What to do - Look for the word "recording" in the data below, and copy every line that holds it.

# # # # # # #

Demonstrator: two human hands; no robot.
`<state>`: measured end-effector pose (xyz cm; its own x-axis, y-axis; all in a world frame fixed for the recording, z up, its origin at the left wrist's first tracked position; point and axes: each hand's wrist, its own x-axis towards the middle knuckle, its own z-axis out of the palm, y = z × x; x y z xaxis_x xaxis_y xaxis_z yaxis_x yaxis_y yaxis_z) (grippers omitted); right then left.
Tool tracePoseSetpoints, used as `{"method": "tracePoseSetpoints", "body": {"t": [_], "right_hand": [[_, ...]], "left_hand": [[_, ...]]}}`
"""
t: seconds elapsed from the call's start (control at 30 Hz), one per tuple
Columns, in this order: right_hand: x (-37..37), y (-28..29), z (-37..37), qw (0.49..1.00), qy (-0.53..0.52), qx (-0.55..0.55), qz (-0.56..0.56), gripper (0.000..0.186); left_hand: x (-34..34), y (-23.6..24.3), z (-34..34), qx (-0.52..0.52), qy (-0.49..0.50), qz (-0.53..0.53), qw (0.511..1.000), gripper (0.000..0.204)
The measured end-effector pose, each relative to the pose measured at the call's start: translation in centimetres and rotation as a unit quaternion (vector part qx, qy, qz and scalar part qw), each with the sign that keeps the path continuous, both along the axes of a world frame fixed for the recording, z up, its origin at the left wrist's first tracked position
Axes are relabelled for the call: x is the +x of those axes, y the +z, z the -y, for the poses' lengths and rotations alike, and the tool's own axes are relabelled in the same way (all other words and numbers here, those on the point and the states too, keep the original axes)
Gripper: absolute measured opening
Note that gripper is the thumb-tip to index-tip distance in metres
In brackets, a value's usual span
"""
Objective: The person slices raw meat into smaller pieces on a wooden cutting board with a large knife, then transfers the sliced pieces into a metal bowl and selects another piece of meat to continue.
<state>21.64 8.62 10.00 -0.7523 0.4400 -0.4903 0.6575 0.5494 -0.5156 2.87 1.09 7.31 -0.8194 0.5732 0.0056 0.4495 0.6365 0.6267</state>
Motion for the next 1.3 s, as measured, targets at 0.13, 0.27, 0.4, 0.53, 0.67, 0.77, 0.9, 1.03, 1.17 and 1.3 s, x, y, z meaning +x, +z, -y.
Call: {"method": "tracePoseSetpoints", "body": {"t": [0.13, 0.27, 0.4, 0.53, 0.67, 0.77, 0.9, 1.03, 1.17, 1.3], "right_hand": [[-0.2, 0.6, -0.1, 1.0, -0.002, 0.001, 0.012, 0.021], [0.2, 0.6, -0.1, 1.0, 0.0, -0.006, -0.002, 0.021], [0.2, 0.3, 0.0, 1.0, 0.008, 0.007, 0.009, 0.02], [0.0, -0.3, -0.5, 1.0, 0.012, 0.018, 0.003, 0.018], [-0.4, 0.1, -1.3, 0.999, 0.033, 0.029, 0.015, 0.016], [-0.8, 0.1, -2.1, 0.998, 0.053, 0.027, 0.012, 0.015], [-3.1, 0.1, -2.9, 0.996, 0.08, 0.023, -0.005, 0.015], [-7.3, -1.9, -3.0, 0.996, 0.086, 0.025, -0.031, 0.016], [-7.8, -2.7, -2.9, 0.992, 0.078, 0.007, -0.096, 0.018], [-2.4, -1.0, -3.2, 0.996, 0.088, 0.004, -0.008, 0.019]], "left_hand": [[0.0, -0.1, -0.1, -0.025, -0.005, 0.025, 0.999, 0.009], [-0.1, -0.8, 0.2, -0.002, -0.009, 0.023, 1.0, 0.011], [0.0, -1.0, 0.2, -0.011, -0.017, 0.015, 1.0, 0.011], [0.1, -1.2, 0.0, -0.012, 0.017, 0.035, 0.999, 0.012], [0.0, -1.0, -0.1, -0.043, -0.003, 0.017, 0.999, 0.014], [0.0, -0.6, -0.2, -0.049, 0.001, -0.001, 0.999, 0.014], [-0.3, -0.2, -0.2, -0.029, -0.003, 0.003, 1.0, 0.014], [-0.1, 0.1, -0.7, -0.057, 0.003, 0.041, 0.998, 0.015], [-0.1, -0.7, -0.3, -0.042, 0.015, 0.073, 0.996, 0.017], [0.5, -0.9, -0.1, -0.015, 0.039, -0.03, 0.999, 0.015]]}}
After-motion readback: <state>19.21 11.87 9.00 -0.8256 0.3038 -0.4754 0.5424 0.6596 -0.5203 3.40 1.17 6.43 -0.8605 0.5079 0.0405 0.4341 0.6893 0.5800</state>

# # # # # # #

Written response -
`<state>`: measured end-effector pose (xyz cm; its own x-axis, y-axis; all in a world frame fixed for the recording, z up, its origin at the left wrist's first tracked position; point and axes: each hand's wrist, its own x-axis towards the middle knuckle, its own z-axis out of the palm, y = z × x; x y z xaxis_x xaxis_y xaxis_z yaxis_x yaxis_y yaxis_z) (grippers omitted); right then left.
The measured end-effector pose, each relative to the pose measured at the call's start: translation in centimetres and rotation as a unit quaternion (vector part qx, qy, qz and scalar part qw), each with the sign that keeps the path continuous, both along the axes of a world frame fixed for the recording, z up, its origin at the left wrist's first tracked position

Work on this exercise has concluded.